VALVE manufacturers and foundries are poised to experience a resurgence in product demand following years of decline in market share lost to foreign companies, according to the National Foundry Technology Network (NFTN), the South African Institute of Foundrymen (Saif) and the Valve and Actuator Manufacturers Cluster of South Africa (Vamcosa).
This expected recovery is credited to the Department of Trade and Industry’s designation policy, under which state organs will procure minimum levels of certain products from South African suppliers.
South African manufacturing has been in decline for years, as its labour costs are high relative to the likes of China and parts of Eastern Europe, and much of the manufacturing workforce in South Africa is nearing retirement age.
The department believes it needs to promote local procurement.
According to the NFTN, Saif and Vamcosa, focus and collaboration had been lost, but localisation would return stability.

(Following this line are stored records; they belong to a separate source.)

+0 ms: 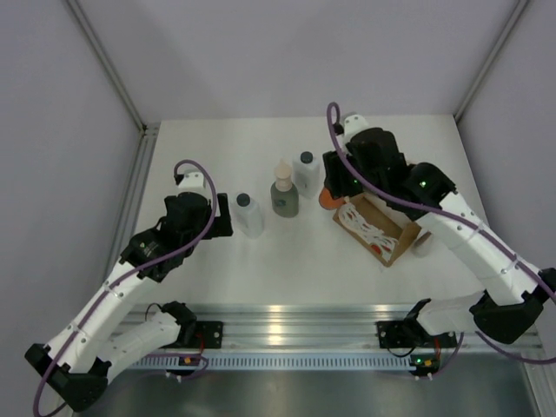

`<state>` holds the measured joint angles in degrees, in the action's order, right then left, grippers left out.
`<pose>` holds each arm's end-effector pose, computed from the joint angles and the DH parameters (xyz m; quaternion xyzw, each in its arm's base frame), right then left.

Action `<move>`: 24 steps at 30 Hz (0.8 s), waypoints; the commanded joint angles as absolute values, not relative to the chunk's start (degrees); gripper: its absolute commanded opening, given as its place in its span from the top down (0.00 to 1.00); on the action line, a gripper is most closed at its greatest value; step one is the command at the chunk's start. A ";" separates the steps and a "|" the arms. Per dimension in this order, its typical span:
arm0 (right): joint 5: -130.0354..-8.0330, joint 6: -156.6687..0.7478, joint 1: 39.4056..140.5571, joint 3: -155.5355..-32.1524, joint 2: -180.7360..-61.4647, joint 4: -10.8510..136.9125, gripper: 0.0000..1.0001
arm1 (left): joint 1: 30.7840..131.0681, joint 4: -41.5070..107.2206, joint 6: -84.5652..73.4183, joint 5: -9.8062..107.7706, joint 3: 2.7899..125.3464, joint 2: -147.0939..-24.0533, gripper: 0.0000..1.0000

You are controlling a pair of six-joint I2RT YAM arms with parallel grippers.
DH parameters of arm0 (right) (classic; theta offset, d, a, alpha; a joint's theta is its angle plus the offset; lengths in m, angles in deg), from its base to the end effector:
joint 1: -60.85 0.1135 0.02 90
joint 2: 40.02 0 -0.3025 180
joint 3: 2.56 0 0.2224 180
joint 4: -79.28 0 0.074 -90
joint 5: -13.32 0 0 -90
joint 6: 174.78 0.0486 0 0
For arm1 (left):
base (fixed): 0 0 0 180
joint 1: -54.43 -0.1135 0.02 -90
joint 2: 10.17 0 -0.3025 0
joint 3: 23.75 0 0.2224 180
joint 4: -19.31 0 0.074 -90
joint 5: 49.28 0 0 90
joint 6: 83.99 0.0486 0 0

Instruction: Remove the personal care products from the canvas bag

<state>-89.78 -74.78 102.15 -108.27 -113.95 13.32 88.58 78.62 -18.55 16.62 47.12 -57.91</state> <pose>0.1768 0.1407 0.4531 -0.1854 0.8598 0.1104 0.4628 0.1077 -0.0490 0.3549 -0.0213 0.8769 -0.0547 0.4770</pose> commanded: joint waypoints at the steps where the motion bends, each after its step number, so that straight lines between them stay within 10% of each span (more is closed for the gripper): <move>1: -92.14 -75.19 108.48 -113.48 -115.34 15.11 1.00 | 88.27 76.53 -19.04 14.97 46.74 -57.28 0.02; 24: -92.06 -70.01 120.53 -92.84 -122.81 34.34 1.00 | 88.27 76.45 -19.39 13.39 46.48 -55.78 0.02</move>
<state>-92.10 -71.52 119.59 -93.98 -123.83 21.45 88.58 78.62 -19.21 14.28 46.53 -56.56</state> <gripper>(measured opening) 0.553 0.982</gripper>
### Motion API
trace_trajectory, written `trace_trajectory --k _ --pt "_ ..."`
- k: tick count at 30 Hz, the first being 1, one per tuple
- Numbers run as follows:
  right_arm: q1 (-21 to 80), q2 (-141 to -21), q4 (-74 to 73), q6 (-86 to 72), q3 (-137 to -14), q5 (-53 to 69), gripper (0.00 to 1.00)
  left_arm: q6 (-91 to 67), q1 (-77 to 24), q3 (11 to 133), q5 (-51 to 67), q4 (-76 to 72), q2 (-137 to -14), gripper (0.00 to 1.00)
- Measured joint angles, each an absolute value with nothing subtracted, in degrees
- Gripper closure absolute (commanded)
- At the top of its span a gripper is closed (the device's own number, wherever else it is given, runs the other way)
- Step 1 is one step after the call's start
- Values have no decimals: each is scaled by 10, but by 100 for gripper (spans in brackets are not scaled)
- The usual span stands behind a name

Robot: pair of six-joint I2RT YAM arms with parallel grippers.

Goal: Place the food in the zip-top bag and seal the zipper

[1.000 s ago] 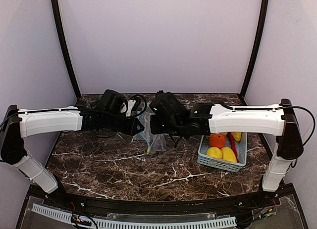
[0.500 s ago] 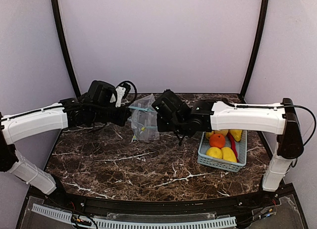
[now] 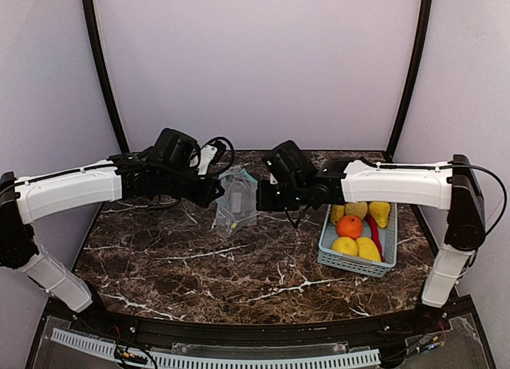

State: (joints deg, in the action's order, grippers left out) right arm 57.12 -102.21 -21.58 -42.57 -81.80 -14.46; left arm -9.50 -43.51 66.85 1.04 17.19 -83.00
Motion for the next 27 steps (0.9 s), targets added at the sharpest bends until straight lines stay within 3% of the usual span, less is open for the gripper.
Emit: trace_trajectory --k 4,7,11,19,27 --pt "560 -1022 -204 -426 -805 -105 46 -98 -435 682 16 194 -859 99" --pt "559 -1019 -188 -415 -797 -76 28 -101 -435 684 14 204 -871 99" --pt "559 -997 -182 -392 -784 -35 16 -104 -435 684 11 213 -876 99" --pt "559 -856 -223 -381 -723 -34 3 -107 -435 685 10 216 -881 99" --pt "497 -723 -341 -414 -600 -103 2 -110 -435 685 10 216 -882 99"
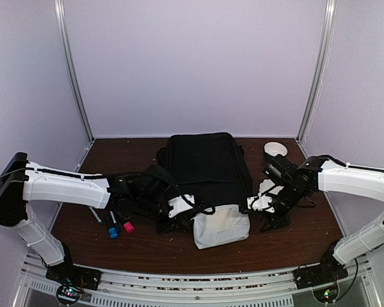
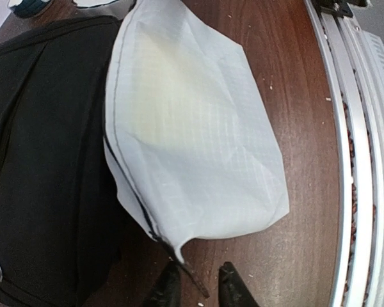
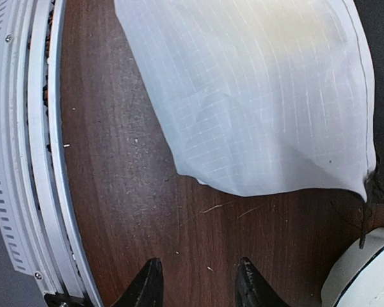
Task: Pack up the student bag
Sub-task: Put down the files at the center of the board, then adjust the files at the center of the board.
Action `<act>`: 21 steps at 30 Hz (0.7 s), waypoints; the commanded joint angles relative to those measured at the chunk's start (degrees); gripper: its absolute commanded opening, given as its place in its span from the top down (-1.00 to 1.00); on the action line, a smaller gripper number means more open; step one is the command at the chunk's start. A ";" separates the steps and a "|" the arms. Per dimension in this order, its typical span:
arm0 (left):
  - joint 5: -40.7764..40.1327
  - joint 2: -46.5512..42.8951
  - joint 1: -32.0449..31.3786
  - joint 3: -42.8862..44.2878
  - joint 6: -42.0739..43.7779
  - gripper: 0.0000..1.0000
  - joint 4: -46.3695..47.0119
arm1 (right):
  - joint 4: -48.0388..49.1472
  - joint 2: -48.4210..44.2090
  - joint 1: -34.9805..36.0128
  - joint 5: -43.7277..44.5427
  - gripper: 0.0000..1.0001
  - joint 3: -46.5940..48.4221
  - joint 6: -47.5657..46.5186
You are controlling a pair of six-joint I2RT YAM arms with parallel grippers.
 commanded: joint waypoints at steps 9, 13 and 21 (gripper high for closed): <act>-6.52 -5.99 -0.06 -3.42 -2.18 0.35 4.69 | -3.13 7.26 -0.46 -8.39 0.02 15.08 -0.35; -8.21 -6.67 -0.07 -4.41 -3.62 0.30 5.53 | -2.06 14.04 -0.46 -11.52 -0.17 20.55 0.29; -12.19 -13.96 2.14 -8.56 -9.45 0.07 8.39 | -10.69 31.29 -0.28 -19.41 -0.52 34.01 -1.66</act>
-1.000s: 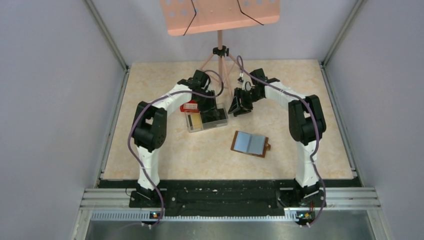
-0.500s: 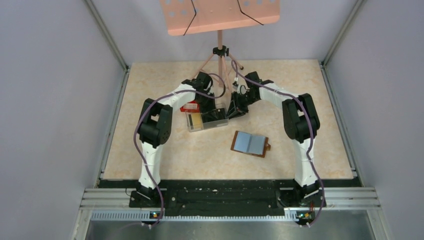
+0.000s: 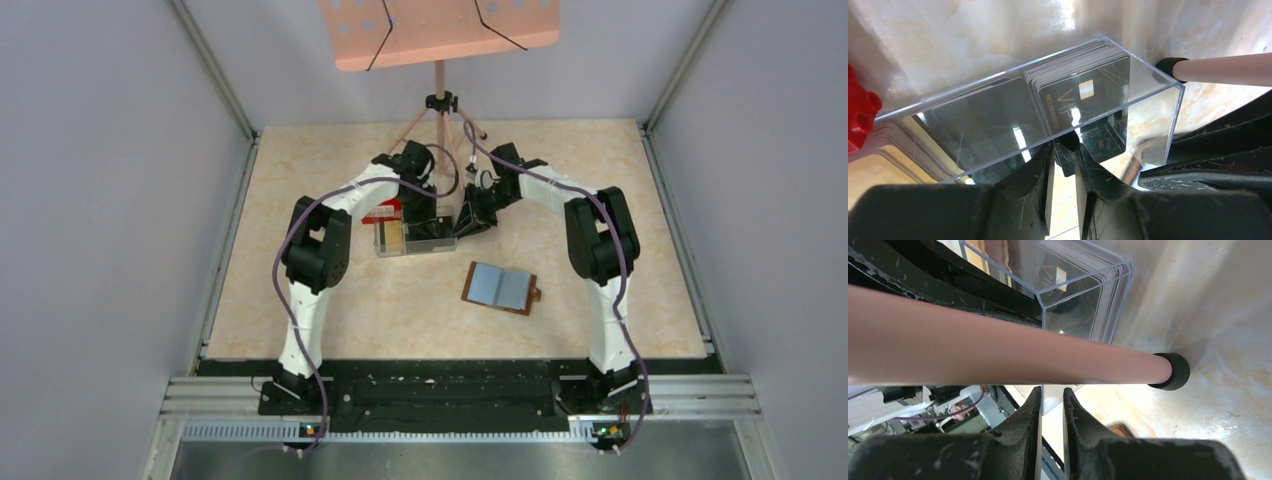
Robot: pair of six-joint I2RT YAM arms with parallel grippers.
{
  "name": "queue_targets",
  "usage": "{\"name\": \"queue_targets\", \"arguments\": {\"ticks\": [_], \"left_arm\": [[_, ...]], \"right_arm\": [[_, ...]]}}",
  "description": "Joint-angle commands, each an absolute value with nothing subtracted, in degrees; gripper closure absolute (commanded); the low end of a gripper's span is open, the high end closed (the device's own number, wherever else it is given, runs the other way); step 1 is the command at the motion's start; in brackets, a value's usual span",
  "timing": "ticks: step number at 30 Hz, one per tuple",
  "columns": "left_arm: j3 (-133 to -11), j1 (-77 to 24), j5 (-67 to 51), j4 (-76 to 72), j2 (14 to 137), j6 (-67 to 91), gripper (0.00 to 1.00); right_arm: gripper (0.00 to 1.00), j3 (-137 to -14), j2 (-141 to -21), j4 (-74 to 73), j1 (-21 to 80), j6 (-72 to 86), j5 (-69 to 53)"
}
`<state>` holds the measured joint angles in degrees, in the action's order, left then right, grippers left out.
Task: Put the credit cards into the card holder
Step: Pick up the credit card from the storage box.
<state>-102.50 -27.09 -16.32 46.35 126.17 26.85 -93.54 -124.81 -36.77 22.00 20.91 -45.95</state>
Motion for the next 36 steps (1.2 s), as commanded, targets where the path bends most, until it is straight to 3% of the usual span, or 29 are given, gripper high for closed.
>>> {"name": "queue_targets", "arguments": {"ticks": [1, 10, 14, 25, 36], "left_arm": [[-104.9, -28.1, -14.2, 49.0, 126.5, 23.7, 0.76], [-106.6, -28.1, -13.6, 50.7, 125.7, 22.6, 0.95], [-106.8, -28.3, -15.8, 49.9, 125.2, 23.0, 0.99], [-107.1, -28.1, -21.3, 46.4, 122.6, 25.1, 0.99], [-105.2, -27.3, -26.8, 43.1, 120.6, 27.7, 0.87]], "right_arm": [[1.0, -94.9, -123.3, -35.1, 23.9, 21.5, -51.2], [1.0, -94.4, -122.3, -35.1, 24.3, 21.7, -51.2], [1.0, -94.4, -122.3, -35.2, 24.4, 21.7, -51.1], [1.0, -93.9, -121.8, -35.1, 24.3, 21.8, -50.5], [1.0, -93.7, -121.6, -35.1, 24.4, 22.0, -50.1]]}}
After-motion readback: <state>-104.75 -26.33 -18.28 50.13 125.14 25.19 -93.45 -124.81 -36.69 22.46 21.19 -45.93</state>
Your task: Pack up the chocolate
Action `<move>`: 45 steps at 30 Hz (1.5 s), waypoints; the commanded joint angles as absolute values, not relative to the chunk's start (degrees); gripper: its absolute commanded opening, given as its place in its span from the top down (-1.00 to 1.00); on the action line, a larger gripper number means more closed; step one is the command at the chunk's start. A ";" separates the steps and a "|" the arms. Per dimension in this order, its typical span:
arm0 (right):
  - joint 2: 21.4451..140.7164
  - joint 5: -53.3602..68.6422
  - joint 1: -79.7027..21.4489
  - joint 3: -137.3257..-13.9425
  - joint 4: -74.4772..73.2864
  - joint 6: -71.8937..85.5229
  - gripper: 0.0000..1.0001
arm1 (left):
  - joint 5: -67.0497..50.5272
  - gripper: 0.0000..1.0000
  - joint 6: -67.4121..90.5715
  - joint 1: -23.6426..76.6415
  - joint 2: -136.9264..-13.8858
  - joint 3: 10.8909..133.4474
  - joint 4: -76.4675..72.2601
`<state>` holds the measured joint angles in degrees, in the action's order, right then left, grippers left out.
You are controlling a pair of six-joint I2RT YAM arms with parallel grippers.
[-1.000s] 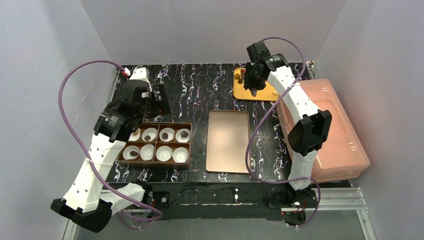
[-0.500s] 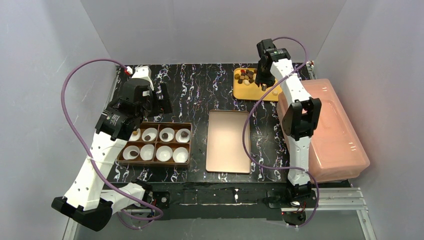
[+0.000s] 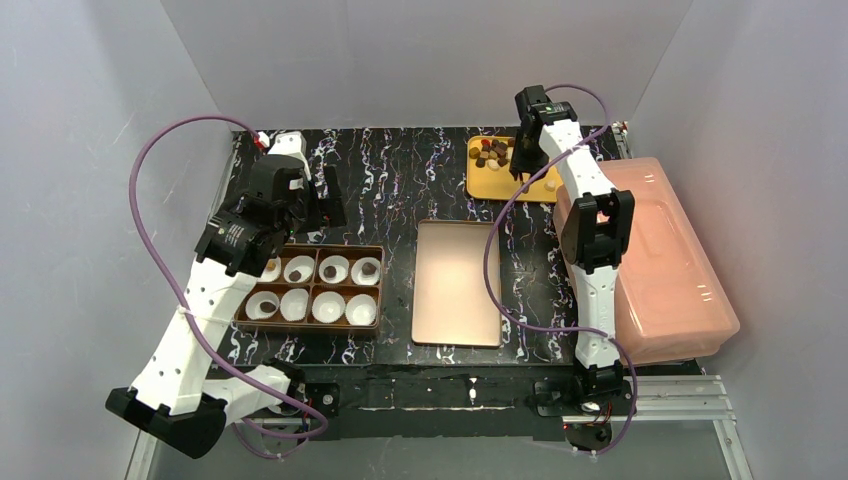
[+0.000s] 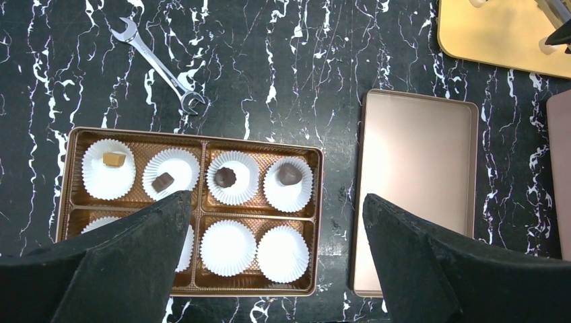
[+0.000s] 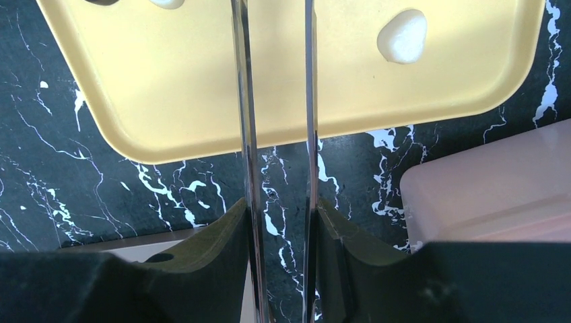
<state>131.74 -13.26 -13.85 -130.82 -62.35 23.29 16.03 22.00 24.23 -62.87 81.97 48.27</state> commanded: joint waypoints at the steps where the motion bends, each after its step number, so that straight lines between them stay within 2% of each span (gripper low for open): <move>1: 131.30 -12.46 -13.71 -133.70 -60.51 22.72 0.09 | 16.52 -0.99 21.29 24.35 -62.71 83.19 49.39; 17: 124.99 -11.88 -13.67 -130.57 -60.44 23.98 0.07 | 15.83 -0.99 21.60 24.35 -63.39 83.87 49.87; 35: 131.28 -9.26 -11.97 -135.92 -59.68 23.33 0.05 | 16.00 -0.99 21.45 24.35 -63.67 84.39 50.62; 45: 132.71 -6.23 -11.29 -134.48 -59.05 23.64 0.05 | 15.91 -0.99 21.54 24.35 -64.04 84.64 50.69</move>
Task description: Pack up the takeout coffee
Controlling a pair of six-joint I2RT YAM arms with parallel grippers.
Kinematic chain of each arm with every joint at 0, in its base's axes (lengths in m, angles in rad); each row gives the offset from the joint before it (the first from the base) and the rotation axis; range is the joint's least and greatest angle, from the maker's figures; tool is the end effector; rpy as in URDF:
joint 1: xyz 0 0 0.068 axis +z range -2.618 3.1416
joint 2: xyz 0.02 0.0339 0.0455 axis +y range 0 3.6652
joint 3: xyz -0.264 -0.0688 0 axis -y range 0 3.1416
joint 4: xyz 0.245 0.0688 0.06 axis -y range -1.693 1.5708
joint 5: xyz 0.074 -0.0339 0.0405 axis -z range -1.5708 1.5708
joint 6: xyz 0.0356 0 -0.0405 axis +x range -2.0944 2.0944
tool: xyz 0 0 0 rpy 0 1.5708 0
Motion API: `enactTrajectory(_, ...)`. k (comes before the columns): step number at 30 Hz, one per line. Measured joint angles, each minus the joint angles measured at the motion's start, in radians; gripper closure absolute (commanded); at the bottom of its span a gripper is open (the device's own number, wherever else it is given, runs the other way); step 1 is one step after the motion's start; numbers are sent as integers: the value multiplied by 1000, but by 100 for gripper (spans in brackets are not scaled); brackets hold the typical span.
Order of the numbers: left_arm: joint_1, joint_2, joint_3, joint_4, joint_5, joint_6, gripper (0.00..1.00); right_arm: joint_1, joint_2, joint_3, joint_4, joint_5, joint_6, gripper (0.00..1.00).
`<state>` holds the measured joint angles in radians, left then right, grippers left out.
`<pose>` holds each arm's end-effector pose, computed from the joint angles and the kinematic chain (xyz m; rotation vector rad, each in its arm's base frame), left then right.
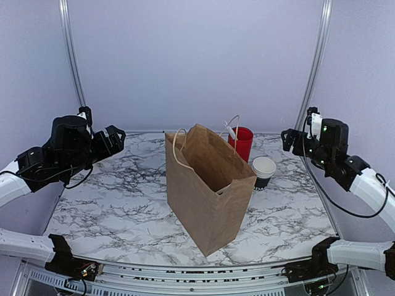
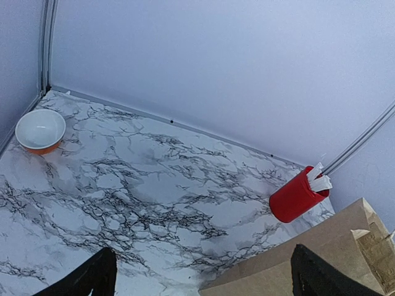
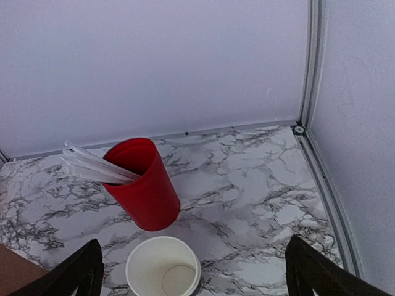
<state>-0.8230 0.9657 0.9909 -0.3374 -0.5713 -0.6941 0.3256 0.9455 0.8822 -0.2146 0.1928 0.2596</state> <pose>0.1584 -0.1425 0.3649 -0.2716 1.8446 -0.5244 0.2092 0.0634 0.3420 0.0737 1.8482 0.2307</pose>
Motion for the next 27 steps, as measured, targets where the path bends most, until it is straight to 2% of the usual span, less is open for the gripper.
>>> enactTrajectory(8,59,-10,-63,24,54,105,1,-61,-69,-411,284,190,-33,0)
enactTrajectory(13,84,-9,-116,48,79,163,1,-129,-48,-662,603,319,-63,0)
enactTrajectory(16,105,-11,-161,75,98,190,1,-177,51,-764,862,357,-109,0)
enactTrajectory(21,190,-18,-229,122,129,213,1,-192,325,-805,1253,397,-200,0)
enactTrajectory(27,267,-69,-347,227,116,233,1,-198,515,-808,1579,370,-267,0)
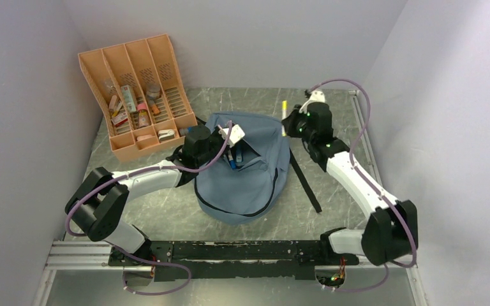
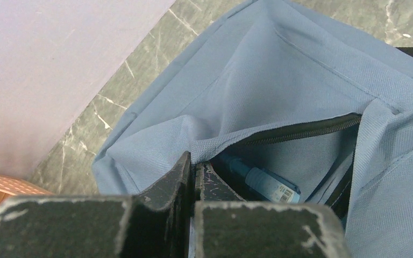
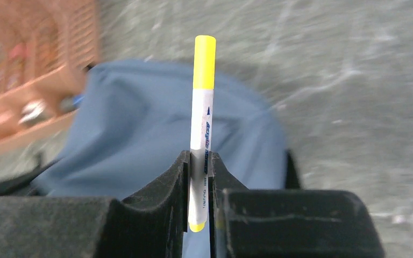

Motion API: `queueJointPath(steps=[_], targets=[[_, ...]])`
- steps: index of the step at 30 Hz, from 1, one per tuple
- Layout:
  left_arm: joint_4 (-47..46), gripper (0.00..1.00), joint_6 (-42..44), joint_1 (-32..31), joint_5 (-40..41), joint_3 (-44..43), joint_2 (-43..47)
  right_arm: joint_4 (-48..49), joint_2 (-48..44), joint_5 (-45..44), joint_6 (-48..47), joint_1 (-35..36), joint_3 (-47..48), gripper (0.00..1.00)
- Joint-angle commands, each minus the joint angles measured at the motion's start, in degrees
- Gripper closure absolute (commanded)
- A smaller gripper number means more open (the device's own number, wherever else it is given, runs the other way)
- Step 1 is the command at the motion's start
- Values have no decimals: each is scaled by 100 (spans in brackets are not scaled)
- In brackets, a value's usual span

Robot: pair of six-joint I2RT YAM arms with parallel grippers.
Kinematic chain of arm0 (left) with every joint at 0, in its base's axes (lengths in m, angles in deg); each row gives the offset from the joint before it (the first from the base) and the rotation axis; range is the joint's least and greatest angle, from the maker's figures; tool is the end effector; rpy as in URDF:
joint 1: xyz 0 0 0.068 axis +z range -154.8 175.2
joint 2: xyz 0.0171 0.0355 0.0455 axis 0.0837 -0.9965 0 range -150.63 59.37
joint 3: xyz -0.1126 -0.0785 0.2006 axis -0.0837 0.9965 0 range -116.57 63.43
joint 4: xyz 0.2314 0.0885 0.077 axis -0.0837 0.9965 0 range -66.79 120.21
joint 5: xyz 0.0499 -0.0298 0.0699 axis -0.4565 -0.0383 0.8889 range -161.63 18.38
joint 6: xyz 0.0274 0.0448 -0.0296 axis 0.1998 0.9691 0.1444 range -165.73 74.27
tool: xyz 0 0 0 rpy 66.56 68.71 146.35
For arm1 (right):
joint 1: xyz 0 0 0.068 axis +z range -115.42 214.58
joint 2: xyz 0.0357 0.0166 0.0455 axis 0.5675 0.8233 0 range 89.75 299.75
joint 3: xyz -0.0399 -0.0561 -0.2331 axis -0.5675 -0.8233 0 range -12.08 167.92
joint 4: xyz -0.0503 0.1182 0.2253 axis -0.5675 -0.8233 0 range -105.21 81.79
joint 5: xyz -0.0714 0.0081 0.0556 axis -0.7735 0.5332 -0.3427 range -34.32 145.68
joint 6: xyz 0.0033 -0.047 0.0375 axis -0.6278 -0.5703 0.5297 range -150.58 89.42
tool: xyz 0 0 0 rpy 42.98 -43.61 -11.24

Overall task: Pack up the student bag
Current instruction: Pick up the stationery from the center of the board, then place the stationery in the student bag.

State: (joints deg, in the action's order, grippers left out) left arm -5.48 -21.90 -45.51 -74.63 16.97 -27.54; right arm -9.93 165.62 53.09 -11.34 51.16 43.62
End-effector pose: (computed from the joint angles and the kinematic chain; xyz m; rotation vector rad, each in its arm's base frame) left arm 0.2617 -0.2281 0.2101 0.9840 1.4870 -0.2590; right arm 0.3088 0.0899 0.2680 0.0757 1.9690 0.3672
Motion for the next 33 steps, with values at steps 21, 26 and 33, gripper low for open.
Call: queueJointPath(steps=[21,26,33], targets=[[-49,95,152,-139,171,-166,-9,-1700,-113,1809,545,2098,-245,100],[-49,95,171,-150,136,-154,25,-1318,318,1156,676,2104,34,100],[-83,95,122,-154,151,-149,81,-469,920,463,1054,2112,176,100]])
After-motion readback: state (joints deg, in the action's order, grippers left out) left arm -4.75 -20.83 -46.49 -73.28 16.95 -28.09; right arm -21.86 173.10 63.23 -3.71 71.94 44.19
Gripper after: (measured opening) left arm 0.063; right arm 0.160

"As a result of the localisation strategy in public procurement, some estimates have put anticipated revenues for the industry as high as R4bn to R5bn over the next three to five years. Industry stakeholders see this as an attractive incentive for action to turn around the ailing sector," the organisations said in a joint statement.
Tapiwa Samanga, director of capital equipment and allied services at the department, on Thursday outlined the context of the designation process and the importance of leveraging public expenditure. "SA reported a negative trade balance of more than R2bn in 2011, and clearly there are challenges impeding localisation.
"Some of these problems originate at state-owned companies and others are issues of industry. The scale of the problem is such that during 2010-11, 67% of valve tenders amongst state owned companies were granted to non-South African firms," he said.
Conrad Mmako, a commercial manager at Eskom, said valves were one of Eskom’s priority areas to provide a platform for sustained demand through its operational and projects spend.
"The execution of our valve strategy will result in the development of the local valve industry through capital investment and stable demand, not to mention skills development in the valve value chain.
"Through localisation, we anticipate the creation of 2,000 jobs over 10 years," he said.